'This then, I thought, as I looked round me, is the representation of history. It requires the falsification of perspective. We, the survivors, see everything from above, see everything at once, and we still do not know how it was.'
(WG Sebald, The Rings of Saturn)
Following on from my last post, I should direct you to some sound correctives to those fleeting doubts that were raised in my mind about the post-war modernisation of our towns and cities by that BBC programme on Deptford High Street. First is a letter in The Guardian here from the son of Nicholas Taylor, the former LCC planning director who 'appeared' on the programme, stitched up it seems as a supposedly unrepentent planning official. Secondly, take a look at the latest post on the Deptford Misc blog, 'Secret History or Fisherman's Tale'.
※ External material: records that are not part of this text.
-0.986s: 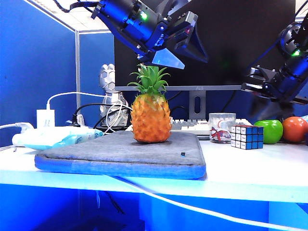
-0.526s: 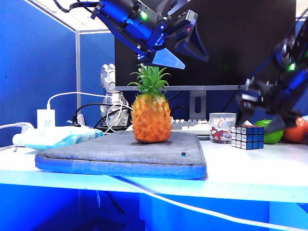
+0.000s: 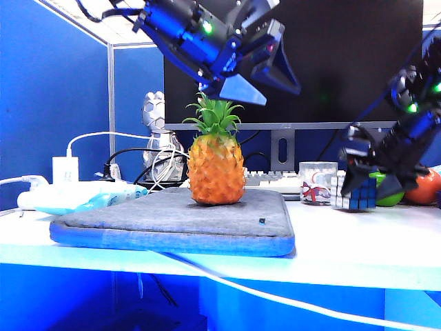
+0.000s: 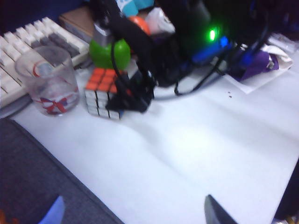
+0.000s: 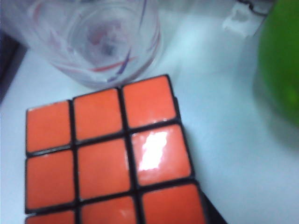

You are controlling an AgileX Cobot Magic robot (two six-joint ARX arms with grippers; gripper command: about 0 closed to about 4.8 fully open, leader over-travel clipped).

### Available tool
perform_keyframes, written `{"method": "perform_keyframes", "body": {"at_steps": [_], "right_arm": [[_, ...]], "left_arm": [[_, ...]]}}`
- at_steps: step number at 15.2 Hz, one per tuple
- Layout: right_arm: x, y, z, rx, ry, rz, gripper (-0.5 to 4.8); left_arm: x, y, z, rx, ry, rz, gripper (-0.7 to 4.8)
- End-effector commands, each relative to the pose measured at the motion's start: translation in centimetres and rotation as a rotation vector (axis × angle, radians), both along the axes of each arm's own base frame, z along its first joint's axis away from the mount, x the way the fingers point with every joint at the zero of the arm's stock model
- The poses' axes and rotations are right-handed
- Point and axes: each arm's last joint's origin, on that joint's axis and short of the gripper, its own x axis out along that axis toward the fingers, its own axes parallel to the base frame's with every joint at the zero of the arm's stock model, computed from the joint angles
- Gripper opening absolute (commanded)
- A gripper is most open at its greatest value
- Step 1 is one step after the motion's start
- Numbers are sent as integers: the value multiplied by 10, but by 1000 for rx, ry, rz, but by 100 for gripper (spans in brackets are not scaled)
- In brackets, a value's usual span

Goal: Rotate the Rubik's Cube so that its red face is facing towards you.

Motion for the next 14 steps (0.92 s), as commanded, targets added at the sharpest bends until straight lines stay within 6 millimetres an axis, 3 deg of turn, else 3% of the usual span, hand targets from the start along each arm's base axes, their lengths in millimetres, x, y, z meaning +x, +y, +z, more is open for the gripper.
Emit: {"method": "perform_keyframes", "body": {"at_steps": [1, 5, 7, 9, 11, 14], "right_arm": [[1, -2, 23, -12, 43, 78, -4], [-21, -20, 81, 168, 84, 192, -4], [-61, -42, 128, 247, 53, 265, -5], [-96, -51, 158, 326, 38, 325, -5], [-140, -44, 188, 477, -11, 495, -5], [-172, -30, 201, 507, 17, 582, -4]], "left_arm": [[0, 2, 3, -24, 17, -56, 397], [19, 28, 15, -107, 106, -98, 397], [31, 52, 49, -156, 124, -154, 397], [35, 64, 74, -235, 131, -310, 397], [34, 72, 92, -311, 127, -514, 397], [35, 85, 96, -370, 173, -673, 397]]}}
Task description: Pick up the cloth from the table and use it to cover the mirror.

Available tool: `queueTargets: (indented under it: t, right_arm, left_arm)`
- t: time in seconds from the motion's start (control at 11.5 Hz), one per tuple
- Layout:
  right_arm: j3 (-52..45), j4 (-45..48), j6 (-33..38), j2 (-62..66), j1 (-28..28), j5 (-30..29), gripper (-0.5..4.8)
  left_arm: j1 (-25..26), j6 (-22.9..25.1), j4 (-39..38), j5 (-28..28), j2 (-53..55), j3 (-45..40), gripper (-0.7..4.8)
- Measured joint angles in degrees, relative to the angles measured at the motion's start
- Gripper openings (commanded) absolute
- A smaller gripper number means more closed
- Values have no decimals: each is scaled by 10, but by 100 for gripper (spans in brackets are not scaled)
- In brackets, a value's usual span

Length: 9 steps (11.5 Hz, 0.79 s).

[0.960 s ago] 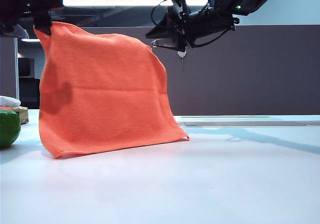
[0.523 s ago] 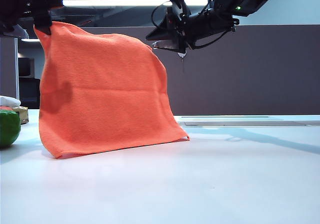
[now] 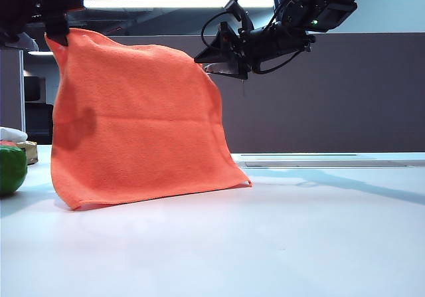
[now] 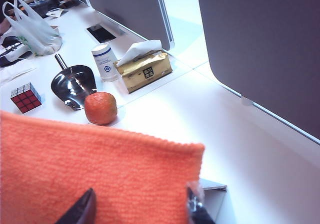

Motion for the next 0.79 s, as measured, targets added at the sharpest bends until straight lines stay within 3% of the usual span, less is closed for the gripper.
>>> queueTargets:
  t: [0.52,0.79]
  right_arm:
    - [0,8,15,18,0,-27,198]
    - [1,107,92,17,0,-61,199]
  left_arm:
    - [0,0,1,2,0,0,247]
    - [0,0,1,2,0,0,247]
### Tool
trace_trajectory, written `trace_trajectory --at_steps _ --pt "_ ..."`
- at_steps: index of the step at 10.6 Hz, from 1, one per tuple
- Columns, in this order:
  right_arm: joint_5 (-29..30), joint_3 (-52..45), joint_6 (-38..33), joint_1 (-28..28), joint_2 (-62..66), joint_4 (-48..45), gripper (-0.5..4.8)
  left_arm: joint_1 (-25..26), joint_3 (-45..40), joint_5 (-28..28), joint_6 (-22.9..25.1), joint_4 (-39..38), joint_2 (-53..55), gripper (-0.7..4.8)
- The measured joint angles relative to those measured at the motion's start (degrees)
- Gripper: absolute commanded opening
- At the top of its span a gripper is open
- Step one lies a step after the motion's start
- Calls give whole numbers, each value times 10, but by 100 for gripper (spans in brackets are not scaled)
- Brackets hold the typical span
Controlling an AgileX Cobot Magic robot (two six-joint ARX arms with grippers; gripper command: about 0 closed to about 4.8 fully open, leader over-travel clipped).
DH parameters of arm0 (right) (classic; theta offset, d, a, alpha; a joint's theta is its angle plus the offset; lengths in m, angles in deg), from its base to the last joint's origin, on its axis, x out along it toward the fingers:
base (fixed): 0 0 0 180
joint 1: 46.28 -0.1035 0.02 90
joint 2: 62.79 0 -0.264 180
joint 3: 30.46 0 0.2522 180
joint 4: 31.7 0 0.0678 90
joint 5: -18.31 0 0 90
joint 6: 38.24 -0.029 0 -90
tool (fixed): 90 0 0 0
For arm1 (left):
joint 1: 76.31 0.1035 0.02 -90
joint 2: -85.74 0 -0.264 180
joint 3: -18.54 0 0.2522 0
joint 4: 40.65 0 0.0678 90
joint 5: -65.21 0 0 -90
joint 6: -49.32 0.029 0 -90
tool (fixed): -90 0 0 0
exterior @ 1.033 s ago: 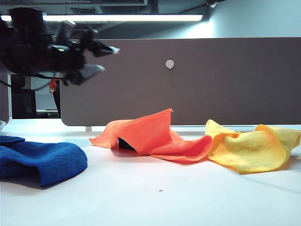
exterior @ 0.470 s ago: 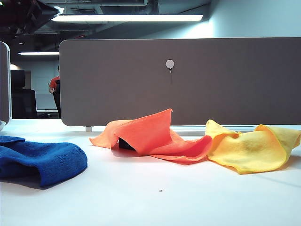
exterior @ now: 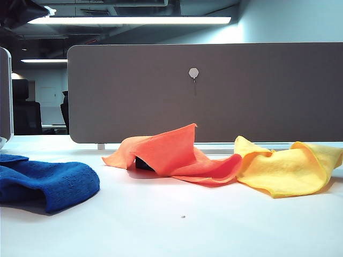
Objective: Pick up a rag that is the same color as the top surface of the Rubik's Cube and cover the cube with it.
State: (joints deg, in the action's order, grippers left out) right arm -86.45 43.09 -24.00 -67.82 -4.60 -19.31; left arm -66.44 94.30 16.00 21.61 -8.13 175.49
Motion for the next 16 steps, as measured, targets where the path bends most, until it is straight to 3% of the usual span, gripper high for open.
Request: trace_trajectory --at_steps 1,2,4,5,8,11,13,16 --pt "47 0 0 16 -19 -1 -1 -1 0 -14 63 -63 -33 -5" --pt "65 0 0 22 -26 -1 -1 -1 0 -22 89 -90 -44 -5" --pt "140 0 0 63 -67 39 -1 -1 0 -127 221 -295 -124 -5" --pt "180 0 0 85 -84 64 -1 -1 0 -150 254 -340 -147 -5" --pt "226 0 -7 168 -133 119 -1 -1 0 -153 269 -424 -200 -5" --pt "350 0 -62 290 -188 136 -1 -1 0 -154 305 -497 -252 -5" --pt "388 -22 -69 320 -218 163 -1 -1 0 -153 307 -555 -283 -5" --pt "381 -108 -130 319 -291 110 -1 -1 0 -158 307 -573 -331 -5"
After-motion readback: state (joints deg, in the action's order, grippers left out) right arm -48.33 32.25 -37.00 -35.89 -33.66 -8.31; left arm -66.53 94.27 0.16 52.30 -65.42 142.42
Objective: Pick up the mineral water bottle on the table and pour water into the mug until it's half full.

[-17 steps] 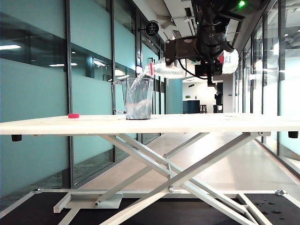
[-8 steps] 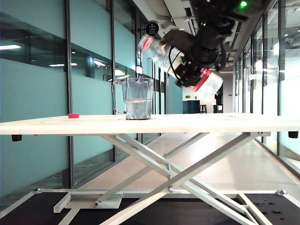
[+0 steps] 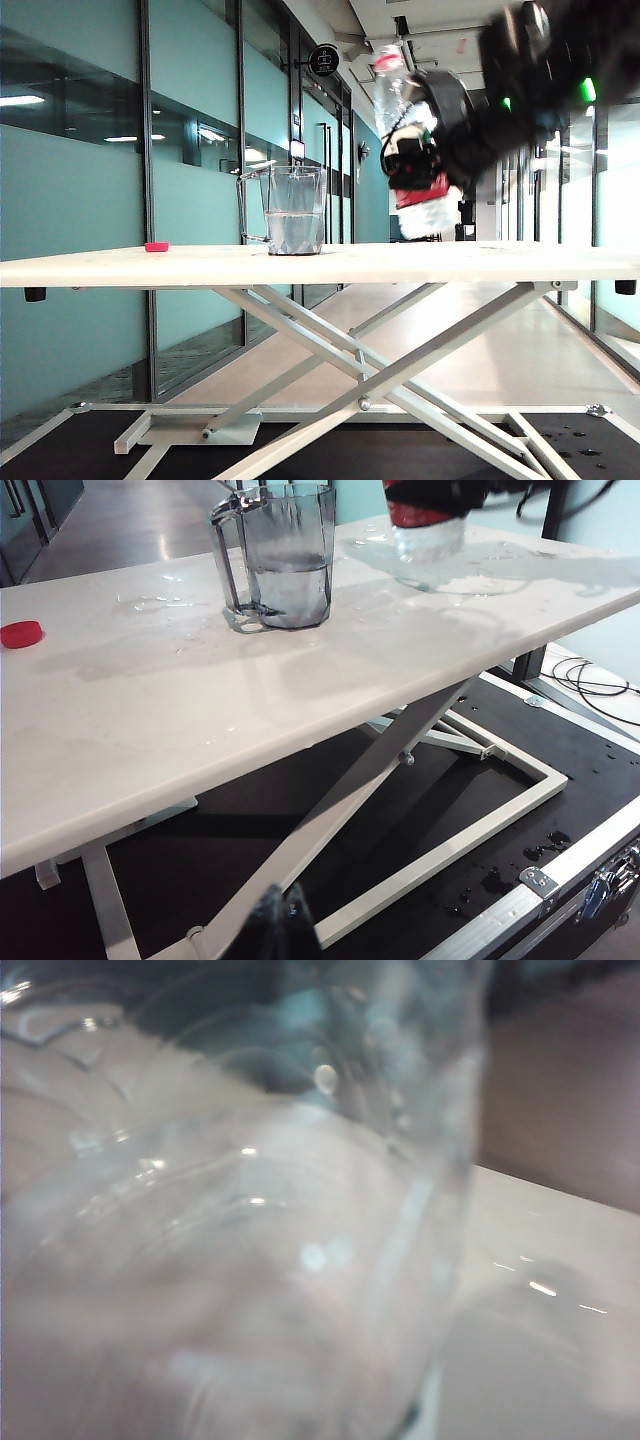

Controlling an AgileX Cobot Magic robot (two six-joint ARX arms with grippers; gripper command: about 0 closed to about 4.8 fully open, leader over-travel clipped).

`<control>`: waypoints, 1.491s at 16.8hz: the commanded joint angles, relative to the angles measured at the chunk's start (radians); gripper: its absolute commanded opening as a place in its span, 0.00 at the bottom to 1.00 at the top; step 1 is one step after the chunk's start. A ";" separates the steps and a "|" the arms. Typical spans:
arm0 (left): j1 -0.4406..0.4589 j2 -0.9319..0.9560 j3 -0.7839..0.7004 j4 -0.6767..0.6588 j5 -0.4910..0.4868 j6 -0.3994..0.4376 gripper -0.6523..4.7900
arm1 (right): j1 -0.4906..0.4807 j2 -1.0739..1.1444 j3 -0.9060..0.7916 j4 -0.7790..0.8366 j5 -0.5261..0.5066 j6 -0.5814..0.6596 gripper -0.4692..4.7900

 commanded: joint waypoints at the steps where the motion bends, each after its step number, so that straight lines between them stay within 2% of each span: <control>1: 0.001 0.000 0.001 -0.005 0.003 0.005 0.11 | -0.031 0.086 -0.010 0.271 -0.173 0.178 0.49; 3: 0.001 0.000 0.001 -0.005 0.003 0.005 0.11 | -0.031 0.113 -0.010 0.305 -0.183 0.204 0.50; 7: 0.001 0.000 0.001 -0.005 0.003 0.020 0.11 | -0.034 0.122 -0.010 0.285 -0.180 0.203 1.00; 10: 0.001 0.000 0.001 -0.005 0.003 0.020 0.11 | -0.034 0.097 -0.023 0.248 -0.185 0.202 1.00; 15: 0.001 0.001 0.001 -0.005 0.003 0.019 0.11 | -0.035 -0.053 -0.170 0.233 -0.210 0.135 1.00; 19: 0.001 0.001 0.001 -0.005 0.002 0.019 0.11 | -0.035 -0.247 -0.365 0.225 -0.198 0.136 1.00; 21: 0.001 0.001 0.001 -0.004 0.002 0.019 0.11 | -0.035 -0.418 -0.488 0.150 -0.146 0.139 1.00; 22: 0.001 0.001 0.001 -0.005 -0.002 0.019 0.11 | -0.035 -0.513 -0.547 0.104 -0.148 0.140 0.82; 23: 0.001 0.001 0.001 -0.005 -0.014 0.019 0.11 | -0.035 -0.592 -0.589 0.056 -0.146 0.139 0.57; 24: 0.001 0.001 0.001 -0.005 -0.021 0.019 0.11 | -0.035 -0.697 -0.640 0.000 -0.146 0.139 0.22; 25: 0.001 0.001 0.001 -0.004 -0.054 0.019 0.11 | -0.035 -0.776 -0.673 -0.053 -0.146 0.139 0.12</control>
Finally, there's also Owen Hatherley's Guardian Comment is free piece, 'The secret history of sentimentality about two-up two-downs' which appeared today, and from which I'll gratefully take a couple of lines because, in the context of this blog, they might have almost been written for the Middlefield Lane estate itself:
'The worst thing you can do is always to imagine that things could be made better. We're unable to imagine that once – as was verifiably the case in many places – modernist planning and architecture was welcomed as a spacious, verdant deliverance from slum landlords and their oh-so picturesque period properties.'
I don't know about you, but I'm still imagining.